銘柄記録12月16日:今日の市場の見方
12/16備忘録:銘柄まとめ(推奨ではありません)
4063 信越化学
昨日あたりから値動きの質が少し変わってきた印象があります。同社は塩化ビニル樹脂や半導体シリコンウエハで世界シェアを持ち、ケイ素樹脂やフォトレジストなども含めて財務体質はかなり強い企業です。中国の安値輸出で塩ビ市況が痛んだことや、ウエハの在庫調整が長引いたことで減益見通しとなり、これまで半導体相場に全く乗れなかったんですよね。

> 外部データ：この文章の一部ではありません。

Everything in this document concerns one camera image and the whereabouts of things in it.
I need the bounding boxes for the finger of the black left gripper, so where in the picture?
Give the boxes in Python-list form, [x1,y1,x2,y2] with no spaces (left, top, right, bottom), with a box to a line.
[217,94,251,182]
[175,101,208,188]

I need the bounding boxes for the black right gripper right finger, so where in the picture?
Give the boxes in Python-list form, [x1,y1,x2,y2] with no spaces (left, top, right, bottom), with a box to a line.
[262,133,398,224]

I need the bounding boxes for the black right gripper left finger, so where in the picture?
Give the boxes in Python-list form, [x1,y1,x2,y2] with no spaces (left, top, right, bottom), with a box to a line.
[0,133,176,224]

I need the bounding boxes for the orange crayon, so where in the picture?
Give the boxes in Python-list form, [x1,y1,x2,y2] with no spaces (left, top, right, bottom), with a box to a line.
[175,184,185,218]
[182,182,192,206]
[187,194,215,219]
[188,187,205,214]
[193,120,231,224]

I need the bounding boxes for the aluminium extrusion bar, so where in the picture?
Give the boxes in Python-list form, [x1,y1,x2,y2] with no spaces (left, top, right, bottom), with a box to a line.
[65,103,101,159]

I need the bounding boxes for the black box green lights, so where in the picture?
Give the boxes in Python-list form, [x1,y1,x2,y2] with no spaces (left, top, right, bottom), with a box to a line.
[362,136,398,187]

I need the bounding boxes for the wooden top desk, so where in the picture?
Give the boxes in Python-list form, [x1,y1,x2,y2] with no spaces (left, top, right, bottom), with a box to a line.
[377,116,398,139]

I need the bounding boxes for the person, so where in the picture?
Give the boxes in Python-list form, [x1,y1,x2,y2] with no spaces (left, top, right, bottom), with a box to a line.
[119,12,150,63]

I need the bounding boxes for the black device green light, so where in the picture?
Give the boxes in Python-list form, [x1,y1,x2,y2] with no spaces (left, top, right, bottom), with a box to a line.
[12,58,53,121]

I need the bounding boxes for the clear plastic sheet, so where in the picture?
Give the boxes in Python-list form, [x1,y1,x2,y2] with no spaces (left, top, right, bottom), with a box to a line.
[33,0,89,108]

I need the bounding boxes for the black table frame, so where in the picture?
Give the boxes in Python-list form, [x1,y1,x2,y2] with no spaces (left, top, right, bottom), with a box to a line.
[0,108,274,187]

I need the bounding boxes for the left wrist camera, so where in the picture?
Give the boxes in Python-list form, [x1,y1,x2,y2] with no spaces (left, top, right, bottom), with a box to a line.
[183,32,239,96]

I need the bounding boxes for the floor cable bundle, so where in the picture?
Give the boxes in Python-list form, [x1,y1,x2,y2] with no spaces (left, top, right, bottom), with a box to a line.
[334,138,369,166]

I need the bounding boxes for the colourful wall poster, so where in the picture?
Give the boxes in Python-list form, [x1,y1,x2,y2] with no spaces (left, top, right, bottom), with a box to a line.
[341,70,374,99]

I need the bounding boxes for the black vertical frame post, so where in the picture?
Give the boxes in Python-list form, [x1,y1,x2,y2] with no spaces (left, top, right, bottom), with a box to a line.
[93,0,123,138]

ただ、米国で塩ビがフル稼働している背景には対中関税の問題もありますし、その環境が少しずつ変わってきたことは気になります。また、表に出にくいですがレアアース関連として、溶媒抽出法による分離・精製技術を持っている点も、改めて意識され始めているのかもしれません。
4548 生化学工業
複合糖質の企業として知られていますが、市場では関節疾患関連の開発が話題になりやすいですね。関節機能改善剤は米国では一巡していますし、資材変更による出荷遅延や国内薬価引き下げの影響もあって、数字的にはかなり苦しい局面でした。ただ、売上そのものが大きく落ちているわけではなく、来期見通しを慎重に置いている印象です。外科手術用の癒着防止剤の承認申請や、小野薬品との国内販売提携など、地味ですが改善材料は積み上がってきています。派手さはないものの、状況は少しずつ整ってきていると見ています。
9219 ギックス
データ活用による営業・業務効率化支援を行う企業で、商業施設向けの回遊・分析サービス「マイグル」を展開しています。以前は大型赤字案件が重しでしたが、その案件が収束し、受注活動もようやく正常化してきました。AIの進展も追い風になり、システム開発面では復調の兆しが見えています。「マイグル」の活用が進むことで、人の行動がよりデータ化されていく流れは自然ですし、その点では事業の方向性は分かりやすいですね。10月に買収した子会社ののれん負担で収益は目立ちませんが、来期以降は数字に表れてくる可能性もありそうです。
6268 ナブテスコ
産業用ロボット向け精密減速機で世界シェアを持ち、自動ドアでも同様に強い企業です。中国の投資意欲は回復基調にあるものの、米国関税の影響や高市発言などが重なり、株価は失速していました。ただ、フィジカルAIという文脈で見ると、改めて注目されやすい技術を持っているのも事実です。市場全体が不安定な中では押し目があれば意識されやすい企業ですし、過去に不振だった油圧機関連を売却したことで、収益構造もかなり改善してきています。派手ではありませんが、足腰は強くなってきた印象です。